Washington was the only U.S. President to have never lived in Washington, D.C.; to have never lived in the White House.

The British set it afire in the War of 1812. We re-built it. The Japanese bombed Pearl Harbor. We re-built it. Terrorists severely damaged the Pentagon. We re-built it. Terrorists took down the twin towers of the World Trade Center. We re-built it.

Despite that I had been through dozens of times before, standing in the Oculus in the World Trade Center complex that day had an impact that I can feel to this day.

The Founding Fathers had no idea to what extent, but they knew this nation was one of vast resources — enough to make the United States the world’s greatest power. But they also knew if they failed in their fragile attempt at independence or, worse, self-government, that they would either be ignored or reviled by history.

Washington wrote and spoke with an eloquence and wisdom that sadly seems to be lacking today. He wrote about the need for religious guidance for humanity’s survival. He also wrote about the dangers of arguing about — and discriminating against — religions and how people worship their God as they see fit.
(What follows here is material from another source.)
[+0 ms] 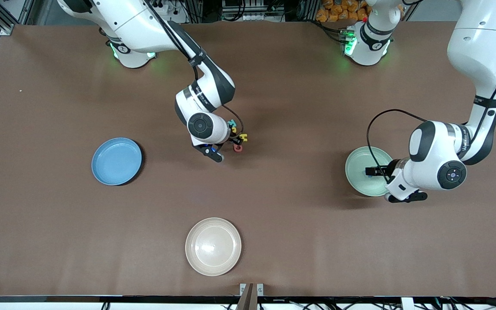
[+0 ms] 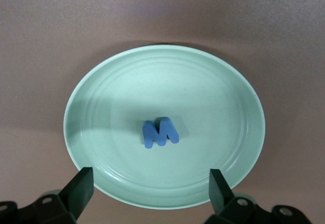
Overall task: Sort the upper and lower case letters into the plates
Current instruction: 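Lower the right gripper and grasp the red w, then carry the w to the blue plate while the left gripper reaches letters, then release the w on the blue plate while the left gripper lowers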
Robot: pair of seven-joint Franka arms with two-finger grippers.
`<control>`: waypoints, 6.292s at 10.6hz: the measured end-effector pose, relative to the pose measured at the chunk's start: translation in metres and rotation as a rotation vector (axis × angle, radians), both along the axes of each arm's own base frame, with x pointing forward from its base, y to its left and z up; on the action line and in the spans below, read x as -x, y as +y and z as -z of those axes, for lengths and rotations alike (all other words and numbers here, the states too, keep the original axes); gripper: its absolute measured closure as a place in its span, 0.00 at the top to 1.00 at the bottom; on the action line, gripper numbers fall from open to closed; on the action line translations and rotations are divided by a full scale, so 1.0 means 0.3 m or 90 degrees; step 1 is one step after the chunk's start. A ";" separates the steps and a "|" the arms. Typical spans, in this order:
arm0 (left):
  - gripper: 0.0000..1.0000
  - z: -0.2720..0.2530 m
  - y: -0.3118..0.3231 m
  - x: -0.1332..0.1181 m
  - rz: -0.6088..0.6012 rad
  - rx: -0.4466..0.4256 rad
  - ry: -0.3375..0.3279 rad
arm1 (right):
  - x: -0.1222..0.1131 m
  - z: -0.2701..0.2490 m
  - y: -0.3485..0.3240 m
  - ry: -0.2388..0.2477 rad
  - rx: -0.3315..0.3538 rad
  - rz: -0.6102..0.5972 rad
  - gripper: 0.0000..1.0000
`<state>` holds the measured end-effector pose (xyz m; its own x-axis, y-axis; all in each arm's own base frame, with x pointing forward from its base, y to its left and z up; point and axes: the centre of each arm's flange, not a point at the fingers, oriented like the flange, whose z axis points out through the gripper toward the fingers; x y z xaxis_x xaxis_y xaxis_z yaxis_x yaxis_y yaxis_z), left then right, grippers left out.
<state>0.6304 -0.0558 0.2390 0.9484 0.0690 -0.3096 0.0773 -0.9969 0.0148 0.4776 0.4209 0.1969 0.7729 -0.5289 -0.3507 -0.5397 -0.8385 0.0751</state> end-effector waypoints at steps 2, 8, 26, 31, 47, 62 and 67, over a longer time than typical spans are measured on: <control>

He wrote about war and about peace. He wrote about attaining the highest office in the land and how it meant nothing to him other than to advance the nation and, in particular, the individuals within. His words, more than two centuries old, are likely more meaningful today than they were in his time.

But, on this 4th of July, just as when I stood on the mezzanine of the Oculus, mindful of those who perished, seeing the tourists and the office workers bustling about, it is his last words that come to mind: “Tis well.”